De uitslagen zouden niet alleen met hun eigen eerdere uitslagen vergeleken moeten worden, maar ook met de gemiddelde uitslagen van duizenden andere patiënten, vervolgt hij. ‘Zo kunnen patiënten zien: oh, het is normaal dat ik me zo voel, want heel veel andere patiënten ervaren dit ook. Of: ik doe het slechter dan gemiddeld. Ik ga aan de bel trekken bij de dokter.’
De dokter kan de uitslagen bovendien gebruiken voor een zinvol gesprek tijdens een fysieke afspraak. ‘Als ik in de vragenlijsten zie dat mijn patiënt nauwelijks de deur uit komt, is wellicht een doorverwijzing naar de fysiotherapeut een goed idee.’
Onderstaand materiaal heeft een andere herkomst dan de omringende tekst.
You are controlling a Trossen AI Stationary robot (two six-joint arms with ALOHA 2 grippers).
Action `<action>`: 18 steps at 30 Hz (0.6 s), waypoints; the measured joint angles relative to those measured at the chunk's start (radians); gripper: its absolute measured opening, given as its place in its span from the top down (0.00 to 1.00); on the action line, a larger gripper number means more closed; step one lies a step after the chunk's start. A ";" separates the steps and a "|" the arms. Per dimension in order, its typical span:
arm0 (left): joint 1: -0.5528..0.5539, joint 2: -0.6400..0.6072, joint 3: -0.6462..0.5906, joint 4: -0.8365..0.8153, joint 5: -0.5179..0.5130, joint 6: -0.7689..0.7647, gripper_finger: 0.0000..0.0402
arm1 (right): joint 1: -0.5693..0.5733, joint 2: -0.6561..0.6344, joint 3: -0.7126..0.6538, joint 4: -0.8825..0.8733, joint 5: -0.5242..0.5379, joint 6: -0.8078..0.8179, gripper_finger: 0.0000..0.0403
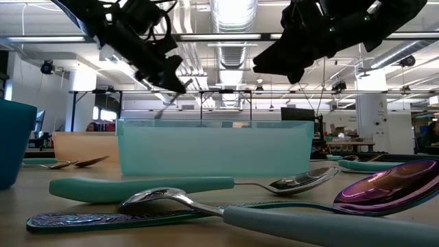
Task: Sort silverware by color (type)
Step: Put the blue spoon into the orange bin
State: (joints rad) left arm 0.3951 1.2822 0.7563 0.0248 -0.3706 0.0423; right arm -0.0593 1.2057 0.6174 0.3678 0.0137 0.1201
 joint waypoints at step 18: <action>0.148 0.071 -0.027 -0.325 -0.328 -0.063 0.90 | 0.000 0.000 0.000 -0.321 0.484 0.138 0.67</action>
State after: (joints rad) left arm 0.5434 1.3532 0.7288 -0.3004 -0.6983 -0.0204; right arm -0.0597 1.2057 0.6174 0.0466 0.4975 0.2580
Als Dirk verder mag mijmeren over zijn ideale wereld, dan krijgt straks iedere darmkankerpatiënt het nazorgpakket dat naadloos aansluit op diens wensen en medische behoefte. We weten van sommige tumoren: als de bloedwaarden bij de eerste drie nacontroles goed zijn, wordt de kans op een uitzaaiing heel klein. Ik kan me voorstellen dat we de nacontroles bij deze groep na verloop van tijd versoepelen. Zo kun je in samenspraak met patiënten een persoonlijk nazorgschema opstellen.’
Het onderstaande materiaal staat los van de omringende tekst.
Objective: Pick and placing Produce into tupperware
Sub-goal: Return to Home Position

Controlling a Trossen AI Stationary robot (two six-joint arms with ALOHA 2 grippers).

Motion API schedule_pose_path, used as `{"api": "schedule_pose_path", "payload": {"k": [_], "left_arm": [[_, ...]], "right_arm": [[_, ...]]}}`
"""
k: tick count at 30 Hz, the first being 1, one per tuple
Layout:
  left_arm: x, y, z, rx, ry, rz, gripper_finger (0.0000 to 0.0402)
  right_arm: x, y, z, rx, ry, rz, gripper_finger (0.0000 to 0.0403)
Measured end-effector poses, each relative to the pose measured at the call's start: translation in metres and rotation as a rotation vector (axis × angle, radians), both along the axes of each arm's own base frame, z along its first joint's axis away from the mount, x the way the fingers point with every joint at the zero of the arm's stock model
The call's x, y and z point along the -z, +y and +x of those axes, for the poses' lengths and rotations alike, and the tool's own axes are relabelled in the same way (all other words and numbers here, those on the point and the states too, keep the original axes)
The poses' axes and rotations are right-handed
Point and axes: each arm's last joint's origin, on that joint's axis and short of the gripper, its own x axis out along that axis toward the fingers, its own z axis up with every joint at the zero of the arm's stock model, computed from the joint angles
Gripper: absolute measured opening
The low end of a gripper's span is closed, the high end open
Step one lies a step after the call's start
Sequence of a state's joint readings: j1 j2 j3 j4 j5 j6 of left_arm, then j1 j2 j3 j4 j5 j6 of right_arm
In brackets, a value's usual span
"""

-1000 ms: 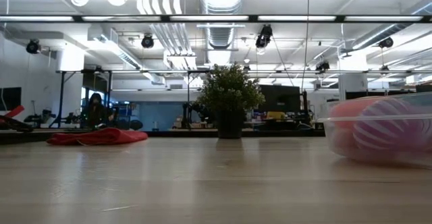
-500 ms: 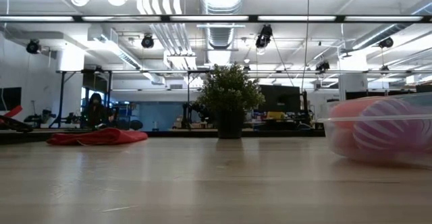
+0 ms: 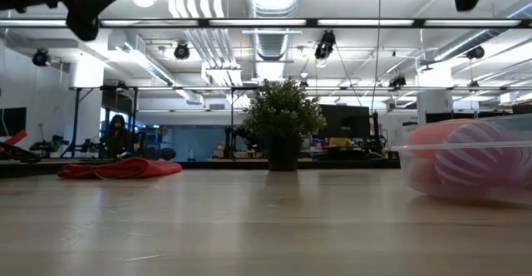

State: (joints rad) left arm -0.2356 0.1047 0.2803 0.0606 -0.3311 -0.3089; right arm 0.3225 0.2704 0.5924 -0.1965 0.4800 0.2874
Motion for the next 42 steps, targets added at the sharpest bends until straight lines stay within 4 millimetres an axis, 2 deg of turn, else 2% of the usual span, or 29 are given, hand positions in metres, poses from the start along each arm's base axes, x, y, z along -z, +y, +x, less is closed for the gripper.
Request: {"api": "schedule_pose_path", "payload": {"k": [4,6,11,17,21,26,32,36,39,42], "left_arm": [[0.018,0.001,-0.003,-0.004,-0.004,-0.037,0.028],[0.029,0.0,0.001,-0.009,0.044,-0.059,0.028],[0.04,0.001,0.005,-0.032,0.127,-0.139,0.028],[0.052,0.002,0.004,-0.077,0.225,-0.152,0.028],[0.062,0.002,0.005,-0.093,0.309,-0.131,0.028],[0.085,0.001,0.007,-0.103,0.408,-0.104,0.028],[0.089,0.001,0.009,-0.108,0.449,-0.083,0.028],[0.091,0.0,0.011,-0.113,0.476,-0.082,0.028],[0.092,0.0,0.012,-0.113,0.482,-0.08,0.028],[0.092,0.0,0.014,-0.114,0.484,-0.08,0.028]], "right_arm": [[0.023,-0.003,-0.008,0.0,-0.02,0.034,0.0249],[0.033,-0.004,-0.011,-0.002,-0.032,0.05,0.0249],[0.05,-0.007,-0.018,0.011,-0.071,0.056,0.0249],[0.063,-0.005,-0.012,0.031,-0.041,0.018,0.0249],[0.08,-0.003,-0.004,0.057,0.025,-0.003,0.0249],[0.105,-0.002,0.004,0.122,0.102,-0.024,0.0249],[0.125,-0.001,0.008,0.156,0.183,-0.04,0.0249],[0.139,-0.003,0.005,0.201,0.326,-0.042,0.0249],[0.137,-0.005,0.001,0.206,0.361,-0.016,0.0249],[0.133,-0.001,0.004,0.103,0.319,-0.073,0.0249]]}}
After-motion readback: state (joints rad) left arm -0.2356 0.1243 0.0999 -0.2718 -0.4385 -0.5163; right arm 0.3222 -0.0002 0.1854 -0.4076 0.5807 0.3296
Het gros van de darmkankerpatiënten wordt behandeld in algemene ziekenhuizen. De FUTURE-studie is dan ook uitgevoerd met patiënten en dokters uit het Amphia ziekenhuis in Breda, het IJsselland Ziekenhuis en het Franciscus Vlietland ziekenhuis. De resultaten van de studie en van de vervolgstudies, kunnen daarom grote gunstige gevolgen hebben voor patiënten van alle algemene ziekenhuizen in Nederland.